Some key terms in both Remainder and the field of trauma studies operate doubly. Chief among these is notion of authenticity which is implicated in debates over witnessing – indeed the crisis of witnessing uncovered by Abraham and Torok in Cryptonomy is fascinating in this regard, placing it at a crux point in the history of psychoanalysis as well as at the history of modern trauma theory. In your work authenticity is at the heart of a crisis in subjectivity. Do you aim to exploit this doubling?

I’m not sure what you mean by ‘doubling’. Paul de Man has written a brilliant essay about doubling, a term he takes from Baudelaire’s notion of dédoublement. For Baudelaire, and subsequently de Man, doubling names the effect of self-consciousness that prevents us from being authentic: if we can reflect on our experience, that means we’re not simply living it, and we’re therefore split in two and consequently not complete. What’s worse, figuring all this out doesn’t bring about a return to authenticity, but rather re-doubles the problem, makes it play out at more and more self-conscious levels, endlessly regressive. Again, I hadn’t read that essay (‘The Rhetoric of Temporality’) when I wrote Remainder – but it could be describing the book. In fact, it’s the best thing ever written about Remainder, without even mentioning it!

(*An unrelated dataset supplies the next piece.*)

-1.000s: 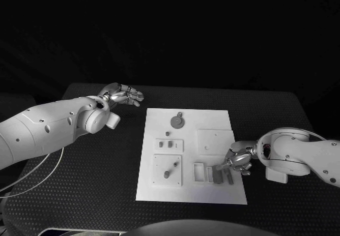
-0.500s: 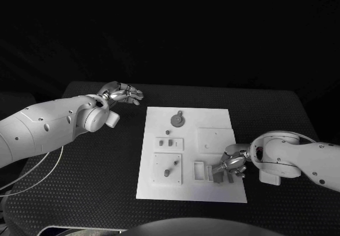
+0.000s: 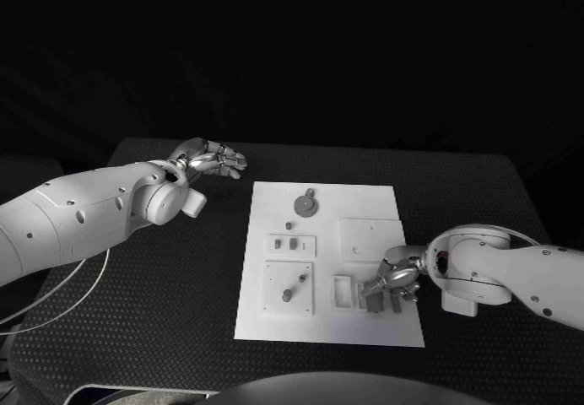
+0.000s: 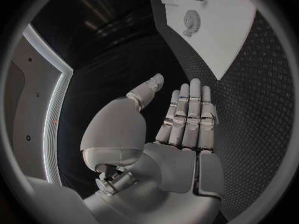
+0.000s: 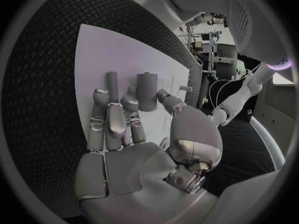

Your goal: Assemble the parts on the task board

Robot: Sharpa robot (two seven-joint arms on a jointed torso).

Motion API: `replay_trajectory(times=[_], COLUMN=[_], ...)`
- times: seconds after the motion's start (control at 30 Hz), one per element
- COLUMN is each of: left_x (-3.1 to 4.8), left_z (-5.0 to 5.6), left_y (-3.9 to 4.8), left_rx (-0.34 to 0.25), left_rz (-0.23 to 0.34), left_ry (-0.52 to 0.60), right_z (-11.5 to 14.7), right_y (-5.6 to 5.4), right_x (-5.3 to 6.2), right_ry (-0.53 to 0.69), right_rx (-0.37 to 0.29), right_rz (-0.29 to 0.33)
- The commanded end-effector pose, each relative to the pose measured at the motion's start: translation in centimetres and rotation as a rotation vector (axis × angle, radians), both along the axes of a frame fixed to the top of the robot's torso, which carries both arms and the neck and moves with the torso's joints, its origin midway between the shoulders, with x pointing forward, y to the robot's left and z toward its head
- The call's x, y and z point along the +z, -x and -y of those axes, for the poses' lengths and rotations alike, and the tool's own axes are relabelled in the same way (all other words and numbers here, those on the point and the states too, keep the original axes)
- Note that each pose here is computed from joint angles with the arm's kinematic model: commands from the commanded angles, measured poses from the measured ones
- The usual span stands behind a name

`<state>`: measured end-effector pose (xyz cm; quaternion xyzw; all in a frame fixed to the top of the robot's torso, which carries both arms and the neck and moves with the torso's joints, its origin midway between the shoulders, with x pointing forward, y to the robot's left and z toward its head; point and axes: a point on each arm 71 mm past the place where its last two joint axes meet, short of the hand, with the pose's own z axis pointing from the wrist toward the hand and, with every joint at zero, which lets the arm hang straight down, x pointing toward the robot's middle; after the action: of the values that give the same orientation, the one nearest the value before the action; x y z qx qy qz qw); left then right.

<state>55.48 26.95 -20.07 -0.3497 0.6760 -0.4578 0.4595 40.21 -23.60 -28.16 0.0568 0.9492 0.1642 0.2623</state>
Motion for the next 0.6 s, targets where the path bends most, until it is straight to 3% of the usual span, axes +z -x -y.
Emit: replay_trajectory(times=[0.03,0.27,0.47,0.6], left_x=[0.06,0.05,0.05,0.06], left_z=[0.2,0.1,0.2,0.2], left_y=[0.04,0.05,0.03,0.02], left_rx=[-0.012,-0.010,-0.010,-0.010], left_rz=[-0.002,-0.003,-0.003,-0.003], left_ry=[0.012,0.011,0.011,0.011], right_z=[0.2,0.3,0.1,-0.4], right_y=[0.0,0.6,0.0,-0.1], right_x=[-0.2,0.2,2.0,2.6], right_ry=[-0.001,-0.087,-0.146,-0.177], right_rx=[-0.014,-0.075,-0.109,-0.121], right_rz=[0.030,-0.009,-0.010,-0.021])
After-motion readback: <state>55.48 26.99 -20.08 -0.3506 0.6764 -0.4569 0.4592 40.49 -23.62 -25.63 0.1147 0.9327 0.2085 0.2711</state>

Not only is the modern understanding of the term trauma a medico-legal construction, but so too has the reconstruction become a medico-legal tool. The artistic re-enactment operates in this context but how does the medico-legal aspect of the reconstruction relate to its artistic cousin?

One of the first things my hero’s lawyer explains to him about the terms of the Settlement the parties (‘bodies’) responsible for his accident are offering him is that, if he accepts, the accident ‘will cease to become actionable’. In the first draft, I added: ‘It will lose its status qua event’ – but I removed that because it’s bad writing (a lawyer would never say such a thing, unless he was a philosopher as well). But the legal moment of erasure of the ur-event, of ur-erasure (say that fast if you can), goes hand in hand with the more philosophical (Blanchodian) erasure. And the medical one. I did my research: even the most positivist psychologists, the kind of people who would oppose Freud on every other point, concur with him completely that the trauma-moment bypasses the narrative chain we call memory. Their term for this phenomenon is ‘dissociation’: the data gets laid down in the brain (in the hipocampus, to be precise), but not as memory. So it’s there, but in an absent or negative form – but no less there for that. I’d say the artistic is the synthesis of all these modes, plus a little more besides – but I wouldn’t want to say what that little more is. It’s the remainder maybe. The hero of my novel doesn’t at any point consider himself an artist, though – although that’s a slight sleight of hand because the novel itself belongs to the category of art, and to a large extent allegorises it. But if he’d stood in front of the crack when he experiences his moment of déja-vu going ‘Oh yes, this is a bit like Proust and the madeleine,’ the book would have been over then and there. Ars est celere artem, like the man says.